Assuming that the model has learned some heuristics but not implemented search, there are still intriguing hypotheses to explore from the lens of mechanistic interpretability. For instance, it may have acquired an emergent world model that can be tested through specific hypotheses related to its representation of the maze, such as the presence of adjacency heads. Alternatively, in the best-case scenario, the model may have learned heuristics but still be performing an approximate search.
If this ends up being the case, we still think this sheds light on the ambiguities of what is meant by search brought up in the original Searching for Search post.

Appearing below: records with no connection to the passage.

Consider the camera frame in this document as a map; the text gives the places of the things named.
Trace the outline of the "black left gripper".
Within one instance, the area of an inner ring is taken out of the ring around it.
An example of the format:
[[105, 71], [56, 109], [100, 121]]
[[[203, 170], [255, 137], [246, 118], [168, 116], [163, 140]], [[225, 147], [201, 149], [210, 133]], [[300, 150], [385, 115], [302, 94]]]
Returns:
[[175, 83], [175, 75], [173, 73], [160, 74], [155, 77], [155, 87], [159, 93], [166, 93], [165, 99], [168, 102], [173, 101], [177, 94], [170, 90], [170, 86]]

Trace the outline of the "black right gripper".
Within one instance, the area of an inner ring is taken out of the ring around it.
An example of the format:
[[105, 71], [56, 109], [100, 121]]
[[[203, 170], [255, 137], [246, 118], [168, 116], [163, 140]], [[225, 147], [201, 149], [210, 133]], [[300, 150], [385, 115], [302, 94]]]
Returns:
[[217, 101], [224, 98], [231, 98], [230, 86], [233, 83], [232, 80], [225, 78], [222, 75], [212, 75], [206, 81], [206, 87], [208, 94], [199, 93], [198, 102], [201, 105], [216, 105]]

The most interesting outcome, research-wise, is that the model has not only learned heuristics but also acquired the ability to perform search. If we can both demonstrate and mechanistically explain this effect, it would have implications for how the behavior of LLMs can be controlled in more powerful systems.
Finally, understanding the retargetability and misgeneralization of the model's search capabilities is crucial for evaluating its performance and practical applicability. By measuring these aspects, we can better understand the model's limitations and identify areas for further improvement, thereby refining the Maze-Transformer's ability to tackle not only maze-solving tasks but also other search-based challenges in various domains.
This project was cultivated in AISC8. Our team is made up of: Michael Ivanitskiy (Project Lead), Alex Spies, Dan Valentine, Rusheb Shah, Can Rager, Lucia Quirke, Chris Mathwin, Guillaume Corlouer, and Tilman Räuker. Our source repo for datset generation, model training, and model evaluation is public. For access to our slack or our (for now) private experiments repo, please email miv@knc.ai!
We would also like to extend our thanks to janus for spearheading the idea of "searching for search".
We encourage readers to predict what we might find as an exercise in training your intuitions (inspired by Alex Turner's post)
It's worth noting that this search could occur within a compressed or restricted space. For instance, instead of executing a conventional search algorithm such as BFS or DFS at the granularity of input features, a model may plan and evaluate with compressed representations (see related discussion)
We rephrased this paragraph for clarity. Thanks to Alex Turner for pointing this out.
Heuristics that leverage repeated substructure are to be expected, but it is not clear at what point a heuristic should be considered a "bad" result of overfitting; clearly, memorizing entire training examples is "bad" as that behavior doesn't generalize at all, but this is ultimately still a heuristic.